> **What this task involves**: For this exercise, repeat exactly the lines below starting at the line holding "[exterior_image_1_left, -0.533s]" and ending at the line holding "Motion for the", both included, with no extra lines and no pictures.

> **Available data**:
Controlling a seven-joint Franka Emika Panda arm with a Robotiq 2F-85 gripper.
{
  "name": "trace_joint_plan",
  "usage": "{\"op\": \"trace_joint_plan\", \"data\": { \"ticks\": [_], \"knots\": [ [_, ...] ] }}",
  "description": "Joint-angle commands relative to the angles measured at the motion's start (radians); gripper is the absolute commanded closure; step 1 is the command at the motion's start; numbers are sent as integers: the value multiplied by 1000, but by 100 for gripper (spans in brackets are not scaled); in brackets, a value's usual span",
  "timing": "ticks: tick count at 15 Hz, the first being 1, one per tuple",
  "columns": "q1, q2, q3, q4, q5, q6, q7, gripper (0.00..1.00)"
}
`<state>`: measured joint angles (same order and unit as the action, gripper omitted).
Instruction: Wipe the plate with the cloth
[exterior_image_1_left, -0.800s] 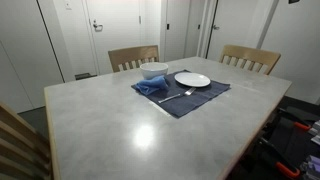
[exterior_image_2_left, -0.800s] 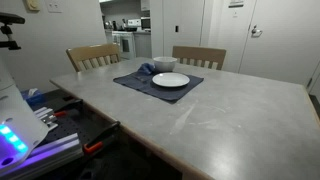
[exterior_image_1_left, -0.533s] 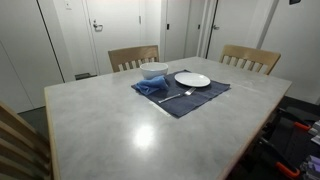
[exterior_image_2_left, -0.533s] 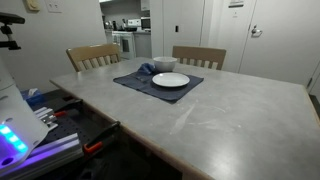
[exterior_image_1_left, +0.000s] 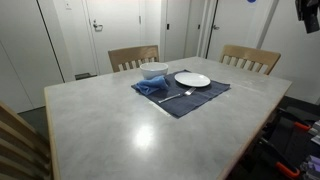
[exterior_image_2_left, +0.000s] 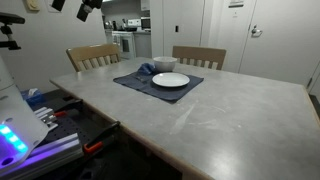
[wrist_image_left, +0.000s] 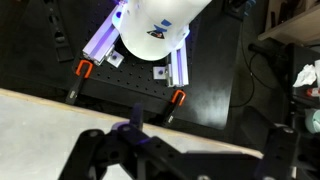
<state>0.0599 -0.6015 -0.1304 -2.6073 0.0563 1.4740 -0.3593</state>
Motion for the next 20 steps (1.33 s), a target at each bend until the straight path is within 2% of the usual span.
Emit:
{"op": "trace_joint_plan", "data": {
  "ticks": [1, 7, 12, 13, 15, 20],
  "knots": [
    [15, 54, 3, 11, -32, 29, -96, 0],
    [91, 293, 34, 168, -79, 134, -268, 0],
    [93, 560, 101, 386, -87, 243, -315, 0],
    [77, 424, 106, 270, -68, 230, -292, 0],
    [74, 478, 120, 305, -67, 233, -289, 0],
    [72, 442, 118, 281, -72, 255, -298, 0]
  ]
}}
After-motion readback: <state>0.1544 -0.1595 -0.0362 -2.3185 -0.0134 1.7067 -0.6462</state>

> **Solution**:
[exterior_image_1_left, -0.533s] 
[exterior_image_2_left, -0.533s] 
[exterior_image_1_left, +0.000s] 
[exterior_image_2_left, +0.000s] 
[wrist_image_left, +0.000s] 
<state>0.0599 -0.6015 -0.1304 -2.6073 0.0563 1.4740 -0.3593</state>
Motion for the next 20 steps (1.33 s), a target at each bend until the straight path is within 2% of the usual span.

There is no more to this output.